# About this exercise
Repeat the records below verbatim.

=== Section Start ===

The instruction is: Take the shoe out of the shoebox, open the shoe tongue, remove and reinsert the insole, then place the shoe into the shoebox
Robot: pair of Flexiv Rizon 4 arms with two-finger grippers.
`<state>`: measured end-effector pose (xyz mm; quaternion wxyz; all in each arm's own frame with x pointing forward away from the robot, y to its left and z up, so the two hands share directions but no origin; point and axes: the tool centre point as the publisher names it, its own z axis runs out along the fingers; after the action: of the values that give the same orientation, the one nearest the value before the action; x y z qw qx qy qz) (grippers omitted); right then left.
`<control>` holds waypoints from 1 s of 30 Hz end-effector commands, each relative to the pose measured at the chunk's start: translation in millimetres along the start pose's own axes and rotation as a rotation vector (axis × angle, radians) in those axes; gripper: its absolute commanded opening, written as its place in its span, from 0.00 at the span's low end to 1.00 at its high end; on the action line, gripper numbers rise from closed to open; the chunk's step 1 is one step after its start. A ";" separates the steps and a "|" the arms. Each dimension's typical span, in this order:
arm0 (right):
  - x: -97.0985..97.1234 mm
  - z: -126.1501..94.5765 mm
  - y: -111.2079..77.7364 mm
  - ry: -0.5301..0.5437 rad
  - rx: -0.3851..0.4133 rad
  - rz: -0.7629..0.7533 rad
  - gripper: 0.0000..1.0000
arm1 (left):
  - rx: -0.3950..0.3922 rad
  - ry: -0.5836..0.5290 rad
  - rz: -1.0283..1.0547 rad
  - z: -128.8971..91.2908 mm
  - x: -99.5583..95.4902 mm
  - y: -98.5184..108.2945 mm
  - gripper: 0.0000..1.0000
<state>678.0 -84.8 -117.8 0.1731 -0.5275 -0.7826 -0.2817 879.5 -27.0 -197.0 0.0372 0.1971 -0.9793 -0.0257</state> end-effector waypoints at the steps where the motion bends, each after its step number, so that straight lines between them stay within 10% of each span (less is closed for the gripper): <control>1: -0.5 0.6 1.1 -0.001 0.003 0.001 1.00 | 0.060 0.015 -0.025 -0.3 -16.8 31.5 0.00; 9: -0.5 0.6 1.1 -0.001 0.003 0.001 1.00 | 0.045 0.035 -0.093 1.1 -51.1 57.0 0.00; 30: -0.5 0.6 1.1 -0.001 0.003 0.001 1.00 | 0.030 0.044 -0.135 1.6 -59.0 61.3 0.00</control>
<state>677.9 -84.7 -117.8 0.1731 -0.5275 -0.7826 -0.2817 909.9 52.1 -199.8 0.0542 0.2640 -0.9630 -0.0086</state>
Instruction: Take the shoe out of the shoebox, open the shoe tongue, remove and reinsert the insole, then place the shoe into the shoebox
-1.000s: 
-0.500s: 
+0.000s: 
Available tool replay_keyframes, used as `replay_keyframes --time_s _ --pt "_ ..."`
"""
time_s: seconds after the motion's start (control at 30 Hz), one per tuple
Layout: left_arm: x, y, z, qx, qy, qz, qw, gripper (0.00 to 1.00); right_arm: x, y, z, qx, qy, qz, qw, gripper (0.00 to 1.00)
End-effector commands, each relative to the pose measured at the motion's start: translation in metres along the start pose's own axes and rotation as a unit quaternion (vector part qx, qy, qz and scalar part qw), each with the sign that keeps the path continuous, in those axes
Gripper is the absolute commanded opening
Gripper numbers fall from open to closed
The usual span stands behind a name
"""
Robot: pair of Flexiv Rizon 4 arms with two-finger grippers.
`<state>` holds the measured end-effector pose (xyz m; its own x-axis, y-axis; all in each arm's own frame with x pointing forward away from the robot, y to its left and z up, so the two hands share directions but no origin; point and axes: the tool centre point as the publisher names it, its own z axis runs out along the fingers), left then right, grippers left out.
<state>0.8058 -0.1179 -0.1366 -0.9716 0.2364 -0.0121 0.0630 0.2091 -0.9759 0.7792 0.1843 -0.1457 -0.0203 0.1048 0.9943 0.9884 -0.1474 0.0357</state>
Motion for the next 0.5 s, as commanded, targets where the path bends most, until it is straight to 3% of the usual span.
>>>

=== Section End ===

# Result of the task
The instruction is: Take the shoe out of the shoebox, open the shoe tongue, remove and reinsert the insole, then place the shoe into the shoebox
Robot: pair of Flexiv Rizon 4 arms with two-finger grippers.
`<state>`: measured end-effector pose (xyz mm; quaternion wxyz; all in each arm's own frame with x pointing forward away from the robot, y to its left and z up, so the two hands share directions but no origin; point and axes: the tool centre point as the publisher names it, its own z axis runs out along the fingers; after the action: of the values that give the same orientation, the one nearest the value before the action; x y z qw qx qy qz) (grippers omitted); right then left.
`<control>` holds waypoints from 1 s of 30 Hz end-effector commands, each relative to the pose measured at the chunk's start: translation in millimetres along the start pose's own axes and rotation as a rotation vector (axis × angle, radians) in those axes; gripper: its absolute commanded opening, written as its place in its span, from 0.00 at the span's low end to 1.00 at its high end; on the action line, gripper numbers rise from closed to open; the chunk's step 1 is one step after its start. A ";" separates the steps and a "|" the arms. Each dimension's typical span, in this order:
arm0 (right):
  - x: -97.0985..97.1234 mm
  - z: -126.1501..94.5765 mm
  - y: -111.2079..77.7364 mm
  - ry: -0.5301..0.5437 rad
  - rx: -0.3851..0.4133 rad
  - rz: -0.7629..0.7533 rad
  - gripper: 0.0000..1.0000
arm1 (left):
  - rx: -0.3950..0.3922 rad
  - ry: -0.5836..0.5290 rad
  - rz: -1.0283..1.0547 rad
  - z: -128.8971..91.2908 mm
  - x: -99.5583..95.4902 mm
  - y: -98.5184..108.2945 mm
  - gripper: 0.0000..1.0000
<state>678.0 -84.8 -117.8 0.1731 -0.5275 -0.7826 -0.2817 879.5 -27.0 -197.0 0.0372 0.1971 -0.9793 -0.0257</state> end-effector waypoints at the steps where the motion bends, each after its step number, so that straight lines between them stay within 10% of each span (less is closed for the gripper): <control>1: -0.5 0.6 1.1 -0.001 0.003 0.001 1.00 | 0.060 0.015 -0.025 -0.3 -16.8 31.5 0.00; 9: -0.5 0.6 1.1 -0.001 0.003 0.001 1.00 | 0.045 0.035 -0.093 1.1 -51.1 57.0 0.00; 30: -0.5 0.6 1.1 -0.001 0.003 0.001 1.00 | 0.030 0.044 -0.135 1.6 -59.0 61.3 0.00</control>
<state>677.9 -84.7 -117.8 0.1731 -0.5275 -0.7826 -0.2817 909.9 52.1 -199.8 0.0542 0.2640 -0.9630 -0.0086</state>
Instruction: Take the shoe out of the shoebox, open the shoe tongue, remove and reinsert the insole, then place the shoe into the shoebox
-1.000s: 
-0.500s: 
+0.000s: 
Available tool replay_keyframes, used as `replay_keyframes --time_s _ --pt "_ ..."`
"""
time_s: seconds after the motion's start (control at 30 Hz), one per tuple
Layout: left_arm: x, y, z, qx, qy, qz, qw, gripper (0.00 to 1.00); right_arm: x, y, z, qx, qy, qz, qw, gripper (0.00 to 1.00)
End-effector commands, each relative to the pose measured at the motion's start: translation in metres along the start pose's own axes and rotation as a unit quaternion (vector part qx, qy, qz and scalar part qw), each with the sign that keeps the path continuous, in those axes
Gripper is the absolute commanded opening
Gripper numbers fall from open to closed
The usual span stands behind a name
"""
Robot: pair of Flexiv Rizon 4 arms with two-finger grippers.
`<state>` holds the measured end-effector pose (xyz m; its own x-axis, y-axis; all in each arm's own frame with x pointing forward away from the robot, y to its left and z up, so the two hands share directions but no origin; point and axes: the tool centre point as the publisher names it, its own z axis runs out along the fingers), left then right, grippers left out.
<state>0.8058 -0.1179 -0.1366 -0.9716 0.2364 -0.0121 0.0630 0.2091 -0.9759 0.7792 0.1843 -0.1457 -0.0203 0.1048 0.9943 0.9884 -0.1474 0.0357</state>
Motion for the next 0.5 s, as commanded, targets where the path bends most, until it is straight to 3% of the usual span.
>>>

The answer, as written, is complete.